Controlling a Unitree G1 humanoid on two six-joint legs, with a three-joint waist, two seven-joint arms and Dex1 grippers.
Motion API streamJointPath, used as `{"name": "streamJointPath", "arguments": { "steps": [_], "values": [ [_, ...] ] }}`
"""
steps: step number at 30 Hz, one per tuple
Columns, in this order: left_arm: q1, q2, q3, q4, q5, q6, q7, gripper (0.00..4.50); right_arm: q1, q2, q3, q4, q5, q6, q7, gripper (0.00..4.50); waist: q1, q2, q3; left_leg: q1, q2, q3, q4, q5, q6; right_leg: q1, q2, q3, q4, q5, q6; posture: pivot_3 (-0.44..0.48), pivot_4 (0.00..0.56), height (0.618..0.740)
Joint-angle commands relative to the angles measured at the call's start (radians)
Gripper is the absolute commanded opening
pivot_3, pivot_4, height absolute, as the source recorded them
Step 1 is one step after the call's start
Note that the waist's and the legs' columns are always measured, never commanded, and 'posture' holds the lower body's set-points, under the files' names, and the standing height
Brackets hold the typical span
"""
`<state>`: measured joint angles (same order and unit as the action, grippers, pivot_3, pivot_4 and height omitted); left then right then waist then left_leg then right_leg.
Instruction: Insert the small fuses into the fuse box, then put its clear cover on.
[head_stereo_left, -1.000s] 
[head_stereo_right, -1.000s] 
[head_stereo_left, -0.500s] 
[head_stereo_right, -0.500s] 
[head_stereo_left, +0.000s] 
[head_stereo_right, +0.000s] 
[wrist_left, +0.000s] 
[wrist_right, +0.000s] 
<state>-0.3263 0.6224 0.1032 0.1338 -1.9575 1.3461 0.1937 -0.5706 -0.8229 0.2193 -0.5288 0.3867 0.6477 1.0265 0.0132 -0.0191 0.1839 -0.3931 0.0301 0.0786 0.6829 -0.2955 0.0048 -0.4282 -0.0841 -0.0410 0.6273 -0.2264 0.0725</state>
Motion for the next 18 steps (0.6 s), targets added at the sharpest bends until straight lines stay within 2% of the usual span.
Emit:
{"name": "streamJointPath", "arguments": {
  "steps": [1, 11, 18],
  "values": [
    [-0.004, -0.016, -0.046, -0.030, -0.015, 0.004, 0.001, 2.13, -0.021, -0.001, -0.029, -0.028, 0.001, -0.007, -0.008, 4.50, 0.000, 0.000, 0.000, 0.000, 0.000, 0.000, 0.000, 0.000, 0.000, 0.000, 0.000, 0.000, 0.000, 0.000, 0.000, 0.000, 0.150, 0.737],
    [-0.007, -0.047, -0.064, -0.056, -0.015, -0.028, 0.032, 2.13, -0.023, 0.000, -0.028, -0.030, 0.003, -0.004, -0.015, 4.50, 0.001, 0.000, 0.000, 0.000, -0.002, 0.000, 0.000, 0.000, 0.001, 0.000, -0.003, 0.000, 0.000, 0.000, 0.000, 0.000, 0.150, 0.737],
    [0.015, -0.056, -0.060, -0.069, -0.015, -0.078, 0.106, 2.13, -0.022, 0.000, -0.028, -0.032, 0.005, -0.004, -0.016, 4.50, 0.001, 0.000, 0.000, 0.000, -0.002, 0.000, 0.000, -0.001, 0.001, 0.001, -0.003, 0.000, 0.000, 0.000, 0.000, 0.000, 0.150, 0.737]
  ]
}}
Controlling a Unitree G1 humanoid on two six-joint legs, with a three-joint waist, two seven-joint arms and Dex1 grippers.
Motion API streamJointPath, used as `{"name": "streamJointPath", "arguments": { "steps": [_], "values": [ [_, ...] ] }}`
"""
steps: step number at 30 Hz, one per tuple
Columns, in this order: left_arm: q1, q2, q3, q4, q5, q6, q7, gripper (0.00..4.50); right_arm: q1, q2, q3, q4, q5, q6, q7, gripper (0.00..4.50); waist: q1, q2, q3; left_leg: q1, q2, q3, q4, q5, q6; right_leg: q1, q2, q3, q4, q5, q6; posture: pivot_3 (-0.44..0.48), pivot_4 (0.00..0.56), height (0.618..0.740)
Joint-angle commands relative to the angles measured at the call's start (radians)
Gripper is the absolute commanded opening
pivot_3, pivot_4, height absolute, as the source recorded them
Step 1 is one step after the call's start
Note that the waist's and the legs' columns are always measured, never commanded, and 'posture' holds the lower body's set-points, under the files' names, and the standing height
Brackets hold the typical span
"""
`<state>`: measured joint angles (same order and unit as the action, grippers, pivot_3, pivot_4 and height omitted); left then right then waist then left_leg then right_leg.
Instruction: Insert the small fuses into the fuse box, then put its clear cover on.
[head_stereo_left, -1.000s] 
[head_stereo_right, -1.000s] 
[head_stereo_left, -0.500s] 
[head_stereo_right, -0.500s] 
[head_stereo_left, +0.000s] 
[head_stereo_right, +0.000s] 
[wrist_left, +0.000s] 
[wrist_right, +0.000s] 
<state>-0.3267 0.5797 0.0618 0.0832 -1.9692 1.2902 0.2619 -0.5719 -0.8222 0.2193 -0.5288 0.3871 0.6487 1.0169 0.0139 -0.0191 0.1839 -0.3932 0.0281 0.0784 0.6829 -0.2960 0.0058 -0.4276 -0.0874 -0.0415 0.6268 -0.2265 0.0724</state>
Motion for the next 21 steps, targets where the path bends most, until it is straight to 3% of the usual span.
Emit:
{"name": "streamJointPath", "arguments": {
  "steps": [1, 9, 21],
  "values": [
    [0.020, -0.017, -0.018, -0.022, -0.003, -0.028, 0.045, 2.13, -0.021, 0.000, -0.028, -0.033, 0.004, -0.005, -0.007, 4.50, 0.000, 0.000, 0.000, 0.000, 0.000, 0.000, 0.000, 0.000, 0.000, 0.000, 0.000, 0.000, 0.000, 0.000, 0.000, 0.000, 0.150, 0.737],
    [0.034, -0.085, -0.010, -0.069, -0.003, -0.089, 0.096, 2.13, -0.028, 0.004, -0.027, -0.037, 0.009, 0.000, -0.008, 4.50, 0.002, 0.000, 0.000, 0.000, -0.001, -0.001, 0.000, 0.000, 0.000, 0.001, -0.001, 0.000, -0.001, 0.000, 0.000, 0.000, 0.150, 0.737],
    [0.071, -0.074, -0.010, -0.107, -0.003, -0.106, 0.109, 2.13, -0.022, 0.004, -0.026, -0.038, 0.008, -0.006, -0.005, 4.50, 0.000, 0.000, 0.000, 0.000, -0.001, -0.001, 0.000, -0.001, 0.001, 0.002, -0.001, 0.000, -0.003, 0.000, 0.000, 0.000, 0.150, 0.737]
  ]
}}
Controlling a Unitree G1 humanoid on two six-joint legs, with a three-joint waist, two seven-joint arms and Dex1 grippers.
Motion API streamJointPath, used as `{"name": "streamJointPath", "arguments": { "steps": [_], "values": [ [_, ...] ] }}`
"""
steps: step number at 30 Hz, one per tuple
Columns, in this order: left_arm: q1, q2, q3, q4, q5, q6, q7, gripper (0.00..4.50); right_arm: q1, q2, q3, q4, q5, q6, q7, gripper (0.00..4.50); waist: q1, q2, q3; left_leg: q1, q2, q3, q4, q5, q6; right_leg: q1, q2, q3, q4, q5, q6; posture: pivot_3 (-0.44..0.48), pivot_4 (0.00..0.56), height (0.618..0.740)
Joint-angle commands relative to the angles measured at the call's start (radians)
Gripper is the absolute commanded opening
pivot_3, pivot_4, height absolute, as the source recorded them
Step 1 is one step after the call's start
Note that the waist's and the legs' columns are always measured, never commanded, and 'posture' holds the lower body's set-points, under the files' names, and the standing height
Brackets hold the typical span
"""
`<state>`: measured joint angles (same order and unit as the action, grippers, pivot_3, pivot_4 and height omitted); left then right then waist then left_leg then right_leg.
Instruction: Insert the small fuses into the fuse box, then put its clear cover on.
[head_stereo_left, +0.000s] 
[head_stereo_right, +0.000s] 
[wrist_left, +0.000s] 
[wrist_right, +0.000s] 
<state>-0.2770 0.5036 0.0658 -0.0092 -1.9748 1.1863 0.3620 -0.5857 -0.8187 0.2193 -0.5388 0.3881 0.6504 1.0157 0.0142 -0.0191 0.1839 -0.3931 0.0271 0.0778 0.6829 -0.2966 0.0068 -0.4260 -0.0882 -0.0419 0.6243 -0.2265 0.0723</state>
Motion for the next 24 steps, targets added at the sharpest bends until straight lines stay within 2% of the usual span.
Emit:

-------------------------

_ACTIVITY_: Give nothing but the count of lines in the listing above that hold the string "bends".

_EXERCISE RESPONSE_: 3